Lembremos aqui que os gigantes globalizados da finança, os chamados Institutional Investors, constituem um grupo pequeno e seleto. Segundo o New Scientist, 66 grupos apenas gerem 75% das movimentações especulativas planetárias que eram da ordem de 2,1 trilhões de dólares por dia na véspera do agravamento da crise em 2008. É fácil imaginar o poder político que corresponde a esta capacidade de irrigar com dinheiro ou desequilibrar com fugas qualquer economia. Stigliz lembra bem que se trata de um clube de pessoas que circulam alternadamente entre Wall Street, o Departamento do Tesouro norte-americano, o FMI e o Banco Mundial. Paulson, o Secretário do Tesouro dos Estados Unidos, na gestão Bush, pertencia à Goldman & Sachs. O mecanismo é familiarmente chamado de “porta giratória”.

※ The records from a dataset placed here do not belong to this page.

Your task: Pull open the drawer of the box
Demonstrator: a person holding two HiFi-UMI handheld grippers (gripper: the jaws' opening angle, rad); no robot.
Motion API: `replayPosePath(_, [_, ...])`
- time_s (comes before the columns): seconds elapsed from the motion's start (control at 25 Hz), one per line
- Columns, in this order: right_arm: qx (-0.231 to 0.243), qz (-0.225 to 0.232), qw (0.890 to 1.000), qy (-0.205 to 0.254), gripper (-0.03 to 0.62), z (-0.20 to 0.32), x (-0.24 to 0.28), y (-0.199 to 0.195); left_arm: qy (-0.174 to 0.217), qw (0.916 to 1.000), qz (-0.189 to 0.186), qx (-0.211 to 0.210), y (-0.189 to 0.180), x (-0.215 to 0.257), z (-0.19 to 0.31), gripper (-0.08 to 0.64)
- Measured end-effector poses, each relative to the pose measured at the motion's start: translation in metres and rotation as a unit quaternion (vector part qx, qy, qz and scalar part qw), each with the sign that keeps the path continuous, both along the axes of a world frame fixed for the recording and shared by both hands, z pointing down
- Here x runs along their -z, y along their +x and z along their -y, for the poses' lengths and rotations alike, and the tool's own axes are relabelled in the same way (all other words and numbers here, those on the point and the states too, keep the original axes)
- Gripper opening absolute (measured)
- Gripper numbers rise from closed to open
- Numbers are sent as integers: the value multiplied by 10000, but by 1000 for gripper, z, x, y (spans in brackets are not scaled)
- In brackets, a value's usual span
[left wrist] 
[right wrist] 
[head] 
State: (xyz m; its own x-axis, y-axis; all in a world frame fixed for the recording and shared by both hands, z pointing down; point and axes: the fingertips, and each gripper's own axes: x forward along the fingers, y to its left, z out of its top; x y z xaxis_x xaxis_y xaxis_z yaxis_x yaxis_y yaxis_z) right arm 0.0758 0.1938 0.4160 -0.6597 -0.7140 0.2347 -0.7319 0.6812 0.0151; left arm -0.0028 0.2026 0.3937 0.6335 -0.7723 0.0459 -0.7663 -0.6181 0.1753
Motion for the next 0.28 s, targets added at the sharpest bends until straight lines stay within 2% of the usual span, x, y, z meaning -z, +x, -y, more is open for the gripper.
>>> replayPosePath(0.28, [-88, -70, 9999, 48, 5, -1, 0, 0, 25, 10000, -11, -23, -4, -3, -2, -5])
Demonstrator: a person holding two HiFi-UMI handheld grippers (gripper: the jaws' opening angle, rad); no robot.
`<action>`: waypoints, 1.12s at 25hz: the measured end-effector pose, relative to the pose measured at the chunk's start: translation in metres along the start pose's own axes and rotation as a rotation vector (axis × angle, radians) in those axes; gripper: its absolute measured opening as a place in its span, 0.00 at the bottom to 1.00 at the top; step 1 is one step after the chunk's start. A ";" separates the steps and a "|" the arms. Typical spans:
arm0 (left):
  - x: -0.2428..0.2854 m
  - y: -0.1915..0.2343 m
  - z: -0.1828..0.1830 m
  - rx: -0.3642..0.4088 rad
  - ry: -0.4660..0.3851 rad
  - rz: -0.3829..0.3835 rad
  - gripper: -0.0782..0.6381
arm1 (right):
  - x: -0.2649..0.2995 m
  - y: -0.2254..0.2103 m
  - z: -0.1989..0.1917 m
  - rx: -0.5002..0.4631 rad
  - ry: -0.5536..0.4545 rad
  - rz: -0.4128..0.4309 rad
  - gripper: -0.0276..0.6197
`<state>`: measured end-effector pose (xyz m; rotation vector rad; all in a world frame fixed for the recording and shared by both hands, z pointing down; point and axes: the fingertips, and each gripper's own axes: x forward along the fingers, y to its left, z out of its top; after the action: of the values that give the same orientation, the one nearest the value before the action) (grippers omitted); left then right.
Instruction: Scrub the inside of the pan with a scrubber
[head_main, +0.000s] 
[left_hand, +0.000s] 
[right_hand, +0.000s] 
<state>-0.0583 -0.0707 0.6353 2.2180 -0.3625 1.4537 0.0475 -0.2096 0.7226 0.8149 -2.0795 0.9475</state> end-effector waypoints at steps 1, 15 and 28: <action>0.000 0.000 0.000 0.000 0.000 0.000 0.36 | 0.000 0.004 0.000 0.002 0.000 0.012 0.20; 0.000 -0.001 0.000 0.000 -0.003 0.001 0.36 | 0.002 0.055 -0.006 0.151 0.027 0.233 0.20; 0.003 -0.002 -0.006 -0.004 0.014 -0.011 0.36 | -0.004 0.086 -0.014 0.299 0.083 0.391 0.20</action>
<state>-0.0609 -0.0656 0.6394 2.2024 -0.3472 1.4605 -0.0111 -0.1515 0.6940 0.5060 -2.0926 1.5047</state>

Haveria ainda de se considerar o papel regulador das agências avaliadoras de risco. O muito conservador The Economist chega a se indignar com o peso que adquiriu este oligopólio de tres empresas – Moody’s, Standard & Poor (S&P) e Fitch – que “fazem face a críticas pesadas nos últimos anos, por terem errado relativamente a crises como as da Enron, da WorldCom e da Parmalat. Estes erros, a importância crescente das agências, a falta de competição entre elas e a ausência de escrutínio externo estão começando a deixar algumas pessoas nervosas”. O The Economist argumenta também que as agências de avaliação são pagas pelos que emitem títulos, e não por investidores que utilizarão as avaliações de risco, com evidentes conflitos de interesse. O resultado é que “a mais poderosa força nos mercados de capital está desprovida de qualquer regulação significativa”.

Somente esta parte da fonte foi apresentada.